Genf/Kinshasa/London (Reuters) - Das Risiko einer Ebola-Epidemie in der Demokratischen Republik Kongo ist nach Einschätzung der Weltgesundheitsorganisation (WHO) erheblich gestiegen.
Die WHO erhöhte die Gefahrenstufe am Freitag auf "sehr hoch", nachdem in der Millionenstadt Mbandaka im Nordwesten des Landes ein Krankheitsfall bestätigt wurde. Das Gesundheitsministerium des Landes bestätigte außerdem elf neue Infektionen in der nahe gelegenen Kleinstadt Bikoro. Die meisten Verdachtsfälle waren bisher auf dem Land gemeldet worden. "Ebola ist in der Stadt ein völlig anderes Phänomen als auf dem Land, weil Menschen in städtischen Gebieten viel mehr Kontakt haben", sagte Peter Salama von der Notfalleinheit der WHO. Anders als auf dem Land könne sich die Krankheit in Städten rasant ausbreiten.
Experten sind besorgt, dass die Krankheit sich bis in die Hauptstadt Kinshasa flussabwärts von Mbandaka ausbreiten könnte. In der Hauptstadt am Kongo-Fluss leben 10 Millionen Menschen, teilweise in überfüllten Armenvierteln ohne richtige Abwassersysteme. Im vergangenen Monat wurde der hoch ansteckende Virus nach Angaben der WHO bei 45 Patienten vermutet, in 14 Fällen sei die Infektion bestätigt worden. 25 Patienten seien bislang gestorben. Es gebe keine neuen Infektionen beim Gesundheitspersonal.

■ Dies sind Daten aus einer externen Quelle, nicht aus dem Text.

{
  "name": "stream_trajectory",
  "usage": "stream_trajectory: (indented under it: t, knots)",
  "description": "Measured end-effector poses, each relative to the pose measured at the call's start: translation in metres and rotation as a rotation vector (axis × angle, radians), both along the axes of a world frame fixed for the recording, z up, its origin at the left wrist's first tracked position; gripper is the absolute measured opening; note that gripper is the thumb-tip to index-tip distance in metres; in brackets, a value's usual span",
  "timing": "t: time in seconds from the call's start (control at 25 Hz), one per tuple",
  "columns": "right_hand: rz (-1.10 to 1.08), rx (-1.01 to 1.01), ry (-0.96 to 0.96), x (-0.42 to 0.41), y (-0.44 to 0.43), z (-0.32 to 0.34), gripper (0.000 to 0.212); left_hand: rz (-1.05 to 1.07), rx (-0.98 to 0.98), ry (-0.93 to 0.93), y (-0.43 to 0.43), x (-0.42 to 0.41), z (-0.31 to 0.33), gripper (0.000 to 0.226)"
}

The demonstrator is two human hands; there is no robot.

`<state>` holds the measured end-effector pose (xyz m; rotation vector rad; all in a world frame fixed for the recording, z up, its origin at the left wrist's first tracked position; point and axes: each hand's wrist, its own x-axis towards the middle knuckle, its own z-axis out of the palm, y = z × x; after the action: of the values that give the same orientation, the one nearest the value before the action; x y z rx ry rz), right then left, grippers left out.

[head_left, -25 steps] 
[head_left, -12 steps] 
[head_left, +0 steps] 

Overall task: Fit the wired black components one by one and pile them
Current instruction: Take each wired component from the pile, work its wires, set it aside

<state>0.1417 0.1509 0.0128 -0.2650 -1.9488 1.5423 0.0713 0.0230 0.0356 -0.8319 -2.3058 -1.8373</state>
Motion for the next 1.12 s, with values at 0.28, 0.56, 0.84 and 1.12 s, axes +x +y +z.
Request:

Die WHO hat 4300 Dosen eines experimentellen Impfstoffs nach Kinshasa geschickt und will weitere 7500 Dosen verschicken. Der Impfstoff wurde noch nicht offiziell zugelassen, gilt aber als hocheffektiv und darf nach Absprache internationaler Gesundheitsbehörden eingesetzt werden. Es sollen alle Personen geimpft werden, die möglicherweise mit einem Ebola-Patienten in Kontakt gekommen sind. Sprachbarrieren und die hohen Temperaturen könnten die Verabreichung der kühl zu lagernden Impfdosen jedoch erschweren, vermutet WHO-Experte Salama. Im Fall einer Epidemie stehen nach Angaben des Herstellers Merck (DE:MRCG) MRK.N weitere 300.000 Dosen des Impfstoffs zur Verfügung.
Dies ist der neunte bekannte Ausbruch der Krankheit im Kongo, seit sie in den 1970er Jahren zum ersten Mal nachgewiesen wurde. Auch das Risiko für die Nachbarländer wurde von der WHO auf "hoch" heraufgestuft, international sei das Risiko aber noch "niedrig". Der bisher größte Ebola-Ausbruch 2014 bis 2016 kostete rund 11.300 Menschen in Guinea, Liberia und Sierra Leone das Leben.